L'enquête sur le terrain, conduite en 1994 par le Groupe Léger
et Léger, a rejoint plus de 5 000 Québécois habitant
les régions de Québec, de Montréal et du Bas-du-Fleuve.
«Bien que l'économie souterraine n'ait pas l'importance qu'on
lui accorde habituellement, il n'en demeure pas moins que ce phénomène
implique un grand nombre de personne comme acheteurs ou comme vendeurs,
soit une personne sur cinq. Toutefois, la ventilation des réponses
indique que les montants concernés par participant sont relativement
faibles», révèle Bernard Fortin.
Travail et achats
Environ 210 000 Québécois et Québécoises (4
% de la population), âgés de 18 ans et plus, travaillent actuellement
au noir, chacun tirant annuellement 3 443 $ de ses activités non
déclarées, divulge le chercheur. Ce sont les jeunes hommes,
les personnes habitant avec leurs parents et les célibataires, tous
d'un niveau de scolarité «relativement élevé»,
qui s'adonnent au travail au noir, apprend-on.

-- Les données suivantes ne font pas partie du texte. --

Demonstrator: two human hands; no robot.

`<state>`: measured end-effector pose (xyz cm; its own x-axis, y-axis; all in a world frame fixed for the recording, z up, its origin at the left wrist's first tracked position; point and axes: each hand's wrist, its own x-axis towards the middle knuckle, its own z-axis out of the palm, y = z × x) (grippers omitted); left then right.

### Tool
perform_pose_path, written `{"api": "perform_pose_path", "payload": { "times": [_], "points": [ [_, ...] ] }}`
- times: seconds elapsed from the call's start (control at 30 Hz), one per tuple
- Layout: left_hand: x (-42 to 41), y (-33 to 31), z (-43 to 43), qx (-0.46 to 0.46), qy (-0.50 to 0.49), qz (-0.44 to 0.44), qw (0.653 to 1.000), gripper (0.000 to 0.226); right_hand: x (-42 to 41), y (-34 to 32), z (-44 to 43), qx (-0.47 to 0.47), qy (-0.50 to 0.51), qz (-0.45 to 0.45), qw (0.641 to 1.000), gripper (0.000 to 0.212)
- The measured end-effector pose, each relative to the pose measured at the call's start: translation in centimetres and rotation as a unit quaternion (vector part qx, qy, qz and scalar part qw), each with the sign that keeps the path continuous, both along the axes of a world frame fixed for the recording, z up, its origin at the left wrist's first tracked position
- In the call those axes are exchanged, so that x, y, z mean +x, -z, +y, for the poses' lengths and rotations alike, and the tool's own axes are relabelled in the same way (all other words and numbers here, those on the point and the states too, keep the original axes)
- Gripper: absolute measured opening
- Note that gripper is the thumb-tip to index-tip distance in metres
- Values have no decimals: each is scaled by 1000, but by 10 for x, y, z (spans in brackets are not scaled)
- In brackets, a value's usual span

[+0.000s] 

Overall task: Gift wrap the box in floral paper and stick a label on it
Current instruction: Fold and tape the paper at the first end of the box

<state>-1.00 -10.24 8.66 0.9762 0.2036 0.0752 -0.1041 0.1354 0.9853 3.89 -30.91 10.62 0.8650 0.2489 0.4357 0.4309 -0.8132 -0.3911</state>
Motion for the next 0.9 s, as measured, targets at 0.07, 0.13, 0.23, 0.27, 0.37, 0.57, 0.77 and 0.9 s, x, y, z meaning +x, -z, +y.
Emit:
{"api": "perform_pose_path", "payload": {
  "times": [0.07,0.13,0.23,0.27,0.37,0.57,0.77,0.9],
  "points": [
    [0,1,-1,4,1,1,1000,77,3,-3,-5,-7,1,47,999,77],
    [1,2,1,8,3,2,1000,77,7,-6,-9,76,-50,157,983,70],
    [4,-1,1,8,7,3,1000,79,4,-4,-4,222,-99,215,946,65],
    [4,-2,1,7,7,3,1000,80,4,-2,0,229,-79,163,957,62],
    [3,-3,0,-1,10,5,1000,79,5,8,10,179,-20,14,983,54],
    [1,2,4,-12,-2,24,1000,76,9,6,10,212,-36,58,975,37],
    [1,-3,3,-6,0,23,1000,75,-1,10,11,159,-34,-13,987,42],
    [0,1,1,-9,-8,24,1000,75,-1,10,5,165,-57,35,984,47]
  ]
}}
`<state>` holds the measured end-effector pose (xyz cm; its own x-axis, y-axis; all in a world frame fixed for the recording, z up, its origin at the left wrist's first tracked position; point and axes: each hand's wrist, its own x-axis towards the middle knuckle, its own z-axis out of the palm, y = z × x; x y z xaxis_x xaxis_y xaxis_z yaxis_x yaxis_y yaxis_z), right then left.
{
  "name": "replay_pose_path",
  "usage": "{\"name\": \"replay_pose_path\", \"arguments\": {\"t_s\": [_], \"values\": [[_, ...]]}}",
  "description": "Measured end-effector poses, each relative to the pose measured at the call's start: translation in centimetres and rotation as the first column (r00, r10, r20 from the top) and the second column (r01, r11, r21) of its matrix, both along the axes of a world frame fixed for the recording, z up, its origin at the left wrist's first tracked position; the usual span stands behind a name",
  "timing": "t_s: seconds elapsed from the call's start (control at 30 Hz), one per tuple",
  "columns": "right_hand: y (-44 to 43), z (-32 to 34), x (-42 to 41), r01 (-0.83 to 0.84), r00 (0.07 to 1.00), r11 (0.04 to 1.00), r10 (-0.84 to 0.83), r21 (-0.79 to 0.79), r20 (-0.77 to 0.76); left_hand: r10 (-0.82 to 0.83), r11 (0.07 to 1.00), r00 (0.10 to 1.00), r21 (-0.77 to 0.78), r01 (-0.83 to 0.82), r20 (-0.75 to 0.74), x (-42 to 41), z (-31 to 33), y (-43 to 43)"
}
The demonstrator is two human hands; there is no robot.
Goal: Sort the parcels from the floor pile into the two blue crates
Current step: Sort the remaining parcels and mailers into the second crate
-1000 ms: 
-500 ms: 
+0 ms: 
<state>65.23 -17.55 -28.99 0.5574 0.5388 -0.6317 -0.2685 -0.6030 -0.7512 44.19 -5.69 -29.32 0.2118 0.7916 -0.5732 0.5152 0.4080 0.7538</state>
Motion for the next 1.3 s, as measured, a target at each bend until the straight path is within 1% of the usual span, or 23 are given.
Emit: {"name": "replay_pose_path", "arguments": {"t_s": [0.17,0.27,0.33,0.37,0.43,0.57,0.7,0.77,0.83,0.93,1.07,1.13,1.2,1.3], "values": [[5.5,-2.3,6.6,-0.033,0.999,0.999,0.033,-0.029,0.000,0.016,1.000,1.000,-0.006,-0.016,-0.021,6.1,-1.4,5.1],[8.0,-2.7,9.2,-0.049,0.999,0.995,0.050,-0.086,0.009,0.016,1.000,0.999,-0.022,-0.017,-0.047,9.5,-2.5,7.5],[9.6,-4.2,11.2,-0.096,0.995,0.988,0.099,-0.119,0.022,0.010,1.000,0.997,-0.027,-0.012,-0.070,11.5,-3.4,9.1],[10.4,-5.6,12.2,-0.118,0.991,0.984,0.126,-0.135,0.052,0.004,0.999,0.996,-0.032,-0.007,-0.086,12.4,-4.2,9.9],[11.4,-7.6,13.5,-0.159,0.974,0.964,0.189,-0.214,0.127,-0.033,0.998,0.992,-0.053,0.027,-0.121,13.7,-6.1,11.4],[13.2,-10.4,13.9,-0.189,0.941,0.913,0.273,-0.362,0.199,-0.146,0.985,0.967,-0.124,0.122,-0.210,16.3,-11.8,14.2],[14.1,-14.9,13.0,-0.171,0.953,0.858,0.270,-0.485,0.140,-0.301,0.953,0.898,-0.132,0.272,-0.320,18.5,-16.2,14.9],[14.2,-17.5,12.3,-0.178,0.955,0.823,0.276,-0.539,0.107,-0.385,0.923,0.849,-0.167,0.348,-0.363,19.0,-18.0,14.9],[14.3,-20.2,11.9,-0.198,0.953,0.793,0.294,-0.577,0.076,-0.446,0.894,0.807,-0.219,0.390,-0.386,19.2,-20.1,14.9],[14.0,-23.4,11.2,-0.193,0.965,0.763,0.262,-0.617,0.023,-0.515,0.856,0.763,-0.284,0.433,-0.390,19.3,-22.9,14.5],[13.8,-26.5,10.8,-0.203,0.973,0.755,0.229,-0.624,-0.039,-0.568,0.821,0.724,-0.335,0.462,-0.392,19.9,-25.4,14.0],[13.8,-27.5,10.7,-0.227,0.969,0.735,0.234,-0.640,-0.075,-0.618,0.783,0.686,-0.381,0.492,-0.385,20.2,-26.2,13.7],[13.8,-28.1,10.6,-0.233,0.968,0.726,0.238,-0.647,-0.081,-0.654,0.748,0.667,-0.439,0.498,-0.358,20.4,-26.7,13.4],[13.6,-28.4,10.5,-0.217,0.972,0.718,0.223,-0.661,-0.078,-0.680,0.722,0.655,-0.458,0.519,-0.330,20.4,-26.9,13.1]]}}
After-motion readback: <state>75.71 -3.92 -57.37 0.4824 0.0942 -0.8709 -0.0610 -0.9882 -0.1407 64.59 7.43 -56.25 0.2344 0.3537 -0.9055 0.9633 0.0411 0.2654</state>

Par rapport au marché du travail, ce sont les étudiants et
les chômeurs qui sont les plus engagés dans ce genre d'activités.
Le taux de participation est presque deux fois supérieur à
la moyenne chez les bénéficiaires de l'aide sociale (7,5 %),
et il est aussi supérieur dans le cas des prestataires de l'assurance
chômage (6,2 %), peut-on lire, par ailleurs, dans le rapport du groupe
de recherche.
Pour ce qui est des dépenses non déclarées (ou achats
au noir), l'étude note que 17,5 % de la population, soit environ
920 000 personnes de 18 ans et plus, achète des biens et services
issus de l'économie souterraine. La plupart de ces dépenses
au noir proviennent d'individus âgés de 25 à 39 ans;
elles s'élèvent à un montant moyen de 1 618 $ par année
par personne.
«L'opinion que les taxes et les impôts sont trop élevés,
la perte éventuelle de prestations sociales, la réglementation
du marché du travail, en particulier dans certains secteurs d'activités,
les contraintes liées à l'emploi dans l'économie officielle,
le rationnement des heures de travail, notamment, ainsi que la probabilité
d'être contrôlé et le niveau des pénalités
semblent constituer des facteurs qui jouent un rôle important dans
la décision de participer à des activités liées
à l'économie souterraine», prétendent Bernard
Fortin et son équipe de chercheurs du CIRANO.